◆ **About this exercise**: Produce an exact copy of the first line of the data below and each line after it, please, up to and including the one with "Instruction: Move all".

----------------------------------------

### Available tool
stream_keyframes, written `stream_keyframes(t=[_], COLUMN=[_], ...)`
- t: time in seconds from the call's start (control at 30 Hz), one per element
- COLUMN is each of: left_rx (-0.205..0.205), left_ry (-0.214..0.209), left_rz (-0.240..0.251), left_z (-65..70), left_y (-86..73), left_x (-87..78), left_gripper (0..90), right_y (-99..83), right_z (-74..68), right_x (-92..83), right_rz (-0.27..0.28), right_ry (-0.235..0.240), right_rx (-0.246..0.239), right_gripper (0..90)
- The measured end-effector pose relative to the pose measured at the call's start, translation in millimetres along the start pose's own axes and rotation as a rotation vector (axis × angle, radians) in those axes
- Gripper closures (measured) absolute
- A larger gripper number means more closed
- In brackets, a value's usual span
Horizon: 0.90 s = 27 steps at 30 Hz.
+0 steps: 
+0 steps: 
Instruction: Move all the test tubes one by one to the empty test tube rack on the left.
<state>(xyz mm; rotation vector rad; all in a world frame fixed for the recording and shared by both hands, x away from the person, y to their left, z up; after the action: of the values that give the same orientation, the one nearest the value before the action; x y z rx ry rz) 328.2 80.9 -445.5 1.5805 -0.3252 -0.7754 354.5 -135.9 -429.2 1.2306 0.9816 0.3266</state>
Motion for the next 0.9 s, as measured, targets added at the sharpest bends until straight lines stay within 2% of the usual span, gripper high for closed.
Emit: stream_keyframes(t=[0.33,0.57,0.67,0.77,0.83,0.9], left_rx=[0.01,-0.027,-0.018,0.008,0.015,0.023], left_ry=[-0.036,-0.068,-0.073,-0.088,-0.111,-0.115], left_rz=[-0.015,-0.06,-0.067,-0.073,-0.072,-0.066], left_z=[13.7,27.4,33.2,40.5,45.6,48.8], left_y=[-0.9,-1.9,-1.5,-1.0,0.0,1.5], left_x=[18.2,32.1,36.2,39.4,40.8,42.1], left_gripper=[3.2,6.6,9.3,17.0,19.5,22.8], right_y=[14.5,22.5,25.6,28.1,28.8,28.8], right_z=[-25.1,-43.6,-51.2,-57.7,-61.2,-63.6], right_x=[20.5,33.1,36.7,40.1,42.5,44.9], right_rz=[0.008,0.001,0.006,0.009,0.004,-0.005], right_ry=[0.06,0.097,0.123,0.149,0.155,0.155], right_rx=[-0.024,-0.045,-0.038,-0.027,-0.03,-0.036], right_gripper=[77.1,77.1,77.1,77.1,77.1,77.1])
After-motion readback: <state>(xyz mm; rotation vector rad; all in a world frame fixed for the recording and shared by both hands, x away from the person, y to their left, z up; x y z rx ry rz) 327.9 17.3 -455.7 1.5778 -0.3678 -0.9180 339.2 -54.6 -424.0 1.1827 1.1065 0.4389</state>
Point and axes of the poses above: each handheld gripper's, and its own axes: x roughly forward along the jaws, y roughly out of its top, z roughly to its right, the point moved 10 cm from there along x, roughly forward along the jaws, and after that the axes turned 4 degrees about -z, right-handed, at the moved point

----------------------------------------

◆ **Task result**:
### Available tool
stream_keyframes, written `stream_keyframes(t=[_], COLUMN=[_], ...)`
- t: time in seconds from the call's start (control at 30 Hz), one per element
- COLUMN is each of: left_rx (-0.205..0.205), left_ry (-0.214..0.209), left_rz (-0.240..0.251), left_z (-65..70), left_y (-86..73), left_x (-87..78), left_gripper (0..90), right_y (-99..83), right_z (-74..68), right_x (-92..83), right_rz (-0.27..0.28), right_ry (-0.235..0.240), right_rx (-0.246..0.239), right_gripper (0..90)
- The measured end-effector pose relative to the pose measured at the call's start, translation in millimetres along the start pose's own axes and rotation as a rotation vector (axis × angle, radians) in those axes
- Gripper closures (measured) absolute
- A larger gripper number means more closed
- In brackets, a value's usual span
Horizon: 0.90 s = 27 steps at 30 Hz.
+0 steps: 
+0 steps: 
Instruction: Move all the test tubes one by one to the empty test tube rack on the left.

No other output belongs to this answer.